В годы работы в Принстоне страстью Эйнштейна осталась, как всегда, жизнь ума. Он работал много и усердно над теорией единого поля, которое соединило бы гравитацию, электричество и магнетизм на общей основе, но его попытка считается неудачной. Он стал свидетелем применения своей общей теории относительности для понимания крупномасштабной структуры[20] и эволюции Вселенной и был бы рад видеть активное применение общей теории относительности в астрофизике в наши дни.
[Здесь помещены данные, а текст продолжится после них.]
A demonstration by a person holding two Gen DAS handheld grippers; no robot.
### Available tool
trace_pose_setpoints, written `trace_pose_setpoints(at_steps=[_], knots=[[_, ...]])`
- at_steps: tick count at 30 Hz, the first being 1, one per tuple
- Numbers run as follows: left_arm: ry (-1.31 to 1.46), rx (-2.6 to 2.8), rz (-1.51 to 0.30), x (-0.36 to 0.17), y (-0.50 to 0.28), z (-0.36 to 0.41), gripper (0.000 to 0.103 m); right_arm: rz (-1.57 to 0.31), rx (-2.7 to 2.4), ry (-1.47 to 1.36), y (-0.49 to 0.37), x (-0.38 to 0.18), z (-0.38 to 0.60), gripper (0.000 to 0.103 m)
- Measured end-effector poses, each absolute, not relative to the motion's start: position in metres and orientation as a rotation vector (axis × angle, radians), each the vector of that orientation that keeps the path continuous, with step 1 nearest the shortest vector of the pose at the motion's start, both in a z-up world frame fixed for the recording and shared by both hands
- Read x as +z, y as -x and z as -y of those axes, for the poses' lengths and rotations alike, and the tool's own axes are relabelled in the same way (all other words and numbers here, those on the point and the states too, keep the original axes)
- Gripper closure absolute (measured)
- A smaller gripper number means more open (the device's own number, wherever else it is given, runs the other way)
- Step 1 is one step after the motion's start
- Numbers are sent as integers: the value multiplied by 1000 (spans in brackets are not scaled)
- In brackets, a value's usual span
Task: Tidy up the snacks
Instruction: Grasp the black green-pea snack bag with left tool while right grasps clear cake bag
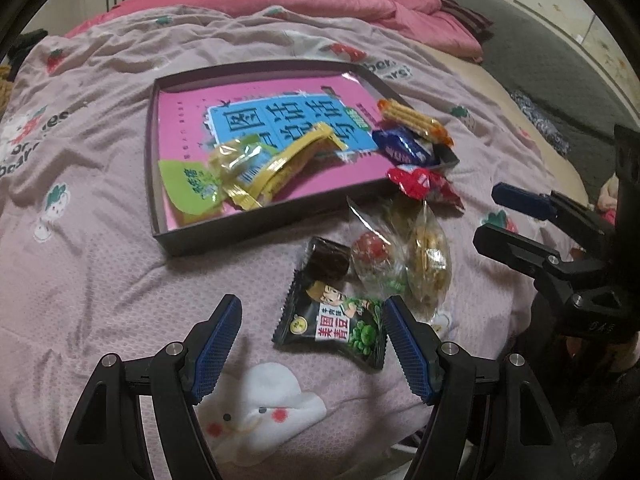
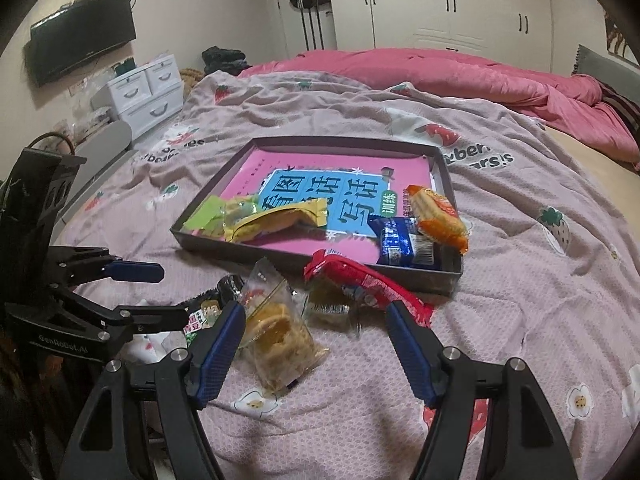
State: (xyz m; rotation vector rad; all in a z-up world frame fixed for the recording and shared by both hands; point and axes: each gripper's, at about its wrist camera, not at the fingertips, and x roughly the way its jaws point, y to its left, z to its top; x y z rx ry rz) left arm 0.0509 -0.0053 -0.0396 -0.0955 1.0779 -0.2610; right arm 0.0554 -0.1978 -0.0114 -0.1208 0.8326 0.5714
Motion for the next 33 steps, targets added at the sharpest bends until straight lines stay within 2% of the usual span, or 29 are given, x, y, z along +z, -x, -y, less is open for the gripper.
trace_pose_setpoints(at_steps=[33], knots=[[-8,-305,-1165,-68,-57,30,28,-914,588,355,-51,-46,169,31]])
Он никогда не понимал благоговения, с которым к нему относились, и даже жаловался, что его коллеги и выпускники Принстона не заходят к нему, боясь побеспокоить.
Но он писал: «Мой страстный интерес к социальной справедливости и социальной ответственности всегда противоречил заметному отсутствию желания контактировать с людьми. Я – лошадь для одной упряжки, не предназначен для тандема или командной работы. Я никогда не принадлежал всецело стране или государству, моему кругу друзей или даже моей семье. Эти узы всегда сопровождались смутной отчужденностью, и желание углубиться в себя увеличивается с годами. Такая изоляция иногда горька, но я не жалею о том, что отрезан от понимания и сочувствия других людей. При этом я, безусловно, что-то теряю, но компенсацией мне служит независимость от обычаев, мнений и предрассудков других, и я не чувствую потребности полагаться в своих суждениях на такую изменчивую основу».
Его основным досугом были игра на скрипке и плавание под парусами. В те годы Эйнштейн выглядел и в каком-то отношении был стареющим хиппи. Он отрастил длинные седые волосы и предпочитал свитера и кожаную куртку костюму и галстуку, даже когда развлекал известных гостей. Он был полностью лишен притворства и без всякой манерности объяснял: «Я говорю со всеми одинаково, будь это мусорщик или ректор университета». Он был часто доступен для публики, иногда выражал желание помочь ученикам средней школы с проблемами в геометрии – не всегда успешно. В лучшей научной традиции он был открыт новым идеям, но требовал, чтобы они проходили строгие стандарты доказательства. Он придерживался широких взглядов, но скептически относился к заявлениям о катастрофизме в недавней истории Земли и экспериментам, подтверждающим экстрасенсорное восприятие; его сомнения по поводу последнего основаны на доводе, что предполагаемые телепатические способности не уменьшаются с увеличением расстояния между отправителем и получателем.
О вопросах религии Эйнштейн размышлял более глубоко, чем многие другие, и был опять же не понят. В первый визит Эйнштейна в Америку кардинал О’Коннелл из Бостона предупреждал, что теория относительности «скрывала ужасный призрак атеизма». Это встревожило нью-йоркского раввина, который телеграфировал Эйнштейну: «Вы верите в Бога?» Эйнштейн телеграфировал в ответ: «Я верю в Бога Спинозы, который открыл себя в гармонии всего сущего, а не в Бога, который управляет судьбой и действиями человека» – более тонкая религиозная точка зрения, которую разделяют сегодня многие теологи. Религиозные убеждения Эйнштейна были очень искренними. В 1920-х и 1930-х гг. он выражал серьезные сомнения по поводу основного принципа квантовой механики: что на самом фундаментальном уровне материи частицы ведут себя непредсказуемо, как гласит принцип неопределенности Гейзенберга. Эйнштейн говорил: «Бог не играет в кости с космосом». И в другом случае он утверждал: «Бог изощрен, но не злонамерен». Эйнштейн так любил повторять подобные афоризмы, что голландский физик Нильс Бор повернулся к нему однажды и с некоторым раздражением сказал: «Перестаньте, наконец, указывать Богу, что ему делать!» Но многие физики чувствовали, что если кто и знал намерения Бога, так это был Эйнштейн.